I'm studying the book "Riemannian Geometry" by Petersen and since I'm new to the subject, I'm helping myself also with the more introductory DoCarmos's book. I'm a bit confused about the definition of tensor. The definition given by DoCarmo is the following.
Given a Riemannian manifold M, a tensor $T$ of order $r$ is a multilinear map $$ T: \underbrace{\mathcal{X}(M) \times \dots \times \mathcal{X}(M)}_{r \text{ times}} \to \mathcal{D}(M)$$ where $\mathcal{X}(M) $ is the set of all the smooth vector fields over $M$ and $\mathcal{D}(M)$ is the set of all the smooth functions on $M$.

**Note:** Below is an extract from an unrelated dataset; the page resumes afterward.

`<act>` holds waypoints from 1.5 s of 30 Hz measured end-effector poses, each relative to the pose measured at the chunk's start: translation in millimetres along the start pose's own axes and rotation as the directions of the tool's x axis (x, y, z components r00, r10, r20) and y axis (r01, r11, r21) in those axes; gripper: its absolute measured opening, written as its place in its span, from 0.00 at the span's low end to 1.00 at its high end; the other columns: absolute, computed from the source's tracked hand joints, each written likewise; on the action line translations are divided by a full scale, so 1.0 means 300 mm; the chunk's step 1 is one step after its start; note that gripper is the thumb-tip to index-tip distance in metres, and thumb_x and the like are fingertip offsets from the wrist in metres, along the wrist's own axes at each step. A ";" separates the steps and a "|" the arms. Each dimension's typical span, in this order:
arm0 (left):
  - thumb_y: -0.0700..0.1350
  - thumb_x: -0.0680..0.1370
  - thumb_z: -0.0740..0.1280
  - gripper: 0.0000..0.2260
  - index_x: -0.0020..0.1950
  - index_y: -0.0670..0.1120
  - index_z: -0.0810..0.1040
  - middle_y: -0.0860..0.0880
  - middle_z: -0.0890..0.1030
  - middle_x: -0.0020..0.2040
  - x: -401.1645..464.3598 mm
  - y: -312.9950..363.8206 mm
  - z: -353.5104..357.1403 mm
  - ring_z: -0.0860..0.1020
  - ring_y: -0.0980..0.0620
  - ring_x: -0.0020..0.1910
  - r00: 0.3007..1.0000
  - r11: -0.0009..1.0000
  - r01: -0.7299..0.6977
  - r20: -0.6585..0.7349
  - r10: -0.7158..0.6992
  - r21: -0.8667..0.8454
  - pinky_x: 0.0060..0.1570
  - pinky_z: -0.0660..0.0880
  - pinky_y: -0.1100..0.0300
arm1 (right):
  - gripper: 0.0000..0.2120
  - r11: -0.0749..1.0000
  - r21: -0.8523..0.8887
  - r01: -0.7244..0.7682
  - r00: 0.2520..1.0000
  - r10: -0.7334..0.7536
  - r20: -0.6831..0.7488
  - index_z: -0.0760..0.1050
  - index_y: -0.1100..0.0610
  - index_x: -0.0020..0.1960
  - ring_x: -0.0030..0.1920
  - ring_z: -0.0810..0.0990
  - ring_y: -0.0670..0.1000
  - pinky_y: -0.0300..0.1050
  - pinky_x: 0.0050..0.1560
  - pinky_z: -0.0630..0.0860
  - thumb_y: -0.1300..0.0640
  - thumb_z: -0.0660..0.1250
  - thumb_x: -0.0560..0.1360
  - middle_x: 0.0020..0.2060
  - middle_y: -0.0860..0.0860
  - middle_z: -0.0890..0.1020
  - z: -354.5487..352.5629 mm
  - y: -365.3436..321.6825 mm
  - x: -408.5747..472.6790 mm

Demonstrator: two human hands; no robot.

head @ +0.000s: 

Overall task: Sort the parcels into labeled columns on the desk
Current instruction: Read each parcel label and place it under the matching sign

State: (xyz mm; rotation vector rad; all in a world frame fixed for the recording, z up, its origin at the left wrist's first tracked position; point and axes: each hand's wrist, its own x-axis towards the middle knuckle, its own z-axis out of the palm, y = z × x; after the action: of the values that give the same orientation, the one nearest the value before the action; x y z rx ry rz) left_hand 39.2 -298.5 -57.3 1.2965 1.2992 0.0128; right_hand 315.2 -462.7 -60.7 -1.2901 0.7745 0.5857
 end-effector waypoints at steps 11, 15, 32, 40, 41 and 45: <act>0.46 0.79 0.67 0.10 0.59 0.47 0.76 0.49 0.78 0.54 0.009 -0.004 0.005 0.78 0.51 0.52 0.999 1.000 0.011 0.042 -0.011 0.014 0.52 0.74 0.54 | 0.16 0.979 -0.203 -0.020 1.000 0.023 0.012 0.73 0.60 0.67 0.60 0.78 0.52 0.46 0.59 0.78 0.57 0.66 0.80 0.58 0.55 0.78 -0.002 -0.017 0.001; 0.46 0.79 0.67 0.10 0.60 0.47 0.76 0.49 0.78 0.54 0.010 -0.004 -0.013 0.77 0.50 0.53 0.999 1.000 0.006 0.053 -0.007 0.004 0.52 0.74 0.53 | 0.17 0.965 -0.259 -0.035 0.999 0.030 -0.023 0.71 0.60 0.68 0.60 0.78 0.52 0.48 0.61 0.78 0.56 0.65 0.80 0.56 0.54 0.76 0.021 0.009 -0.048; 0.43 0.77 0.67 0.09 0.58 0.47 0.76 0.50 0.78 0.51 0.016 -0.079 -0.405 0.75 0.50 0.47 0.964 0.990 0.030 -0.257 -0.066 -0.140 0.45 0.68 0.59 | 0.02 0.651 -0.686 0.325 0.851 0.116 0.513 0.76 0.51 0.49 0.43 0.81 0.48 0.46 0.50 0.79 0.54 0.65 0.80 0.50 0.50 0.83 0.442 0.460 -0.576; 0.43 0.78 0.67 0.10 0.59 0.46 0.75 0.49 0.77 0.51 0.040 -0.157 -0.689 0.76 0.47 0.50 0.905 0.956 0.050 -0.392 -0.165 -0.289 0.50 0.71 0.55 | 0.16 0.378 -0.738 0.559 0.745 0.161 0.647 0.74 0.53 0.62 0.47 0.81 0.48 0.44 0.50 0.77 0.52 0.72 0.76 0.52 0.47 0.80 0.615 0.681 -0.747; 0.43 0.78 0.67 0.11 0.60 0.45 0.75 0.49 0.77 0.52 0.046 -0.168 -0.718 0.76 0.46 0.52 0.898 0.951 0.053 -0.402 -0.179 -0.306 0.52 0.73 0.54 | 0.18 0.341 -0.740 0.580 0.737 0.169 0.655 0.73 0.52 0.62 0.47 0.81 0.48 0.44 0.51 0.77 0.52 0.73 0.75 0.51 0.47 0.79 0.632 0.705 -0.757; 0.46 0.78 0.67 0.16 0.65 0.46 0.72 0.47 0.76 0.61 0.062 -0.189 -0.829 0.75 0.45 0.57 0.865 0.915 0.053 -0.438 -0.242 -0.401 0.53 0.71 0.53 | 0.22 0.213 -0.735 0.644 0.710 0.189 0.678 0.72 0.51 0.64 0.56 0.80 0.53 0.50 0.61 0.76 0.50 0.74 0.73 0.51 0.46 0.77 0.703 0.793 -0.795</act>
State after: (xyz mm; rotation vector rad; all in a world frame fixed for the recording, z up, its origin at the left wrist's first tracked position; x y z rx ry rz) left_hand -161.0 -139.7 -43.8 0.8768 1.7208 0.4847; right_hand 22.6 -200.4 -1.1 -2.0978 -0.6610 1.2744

But Petersen's book talks about $(q, r)$-tensors and I guessed from the context that that for him a $(q, r)$-tensor is a multilinear map
$$ T: \underbrace{\mathcal{X}(M) \times \dots \times \mathcal{X}(M)}_{r \text{ times}} \to \underbrace{\mathcal{X}(M) \times \dots \times \mathcal{X}(M)}_{q \text{ times}}$$.
Then I took a look also to John Lee's book and I found this definition.
A $r$-covariant and $q$-contravariant tensor on a real vector space $V$ is a multilinear map $$T: \underbrace{V^* \times \dots \times V^*}_{q \text{times}} \times \underbrace{V \times \dots \times V} \to \mathbb{R}. $$
Then he extend the definition to manifolds considering smooth sections of tensor bundles.
What is the differences between these approaches? Could someone explain me better how Petersen sees tensors?
Given a $q$-contravariant $r$-covariant tensor in the sense of John Lee's book, You can get a different multilinear map from $q-1$ copies of $V^*$ and $r$ copies of $V$ to $V$ as follows.
Let $\bar{T}(\omega_2,\ldots,\omega_q,v_1,\ldots,v_r)$ be an element $w\in V$ such that $\omega_1(w) = T(\omega_1,\ldots,\omega_q,v_1,\ldots,v_r)$ for any $\omega_1$. Repeating this, we can get a map from $q-2$ copies of $V^*$ and $r$ copies of $V$ to $2$ copies of $V$, and so on until we get a multilinear map from $r$ copies of $V$ to $q$ copies of $V$. This gives a (natural) isomorphism between $q$-contravariant $r$-covariant tensors to multilinear maps from $q$ copies of $V$ to $r$ copies of $V$.
That's the "tricky" part. Extending that from vectors and scalars to vector fields and functions gets you to Petersen's definition. That's a little hand-wavy, but hopefully puts you on the right track.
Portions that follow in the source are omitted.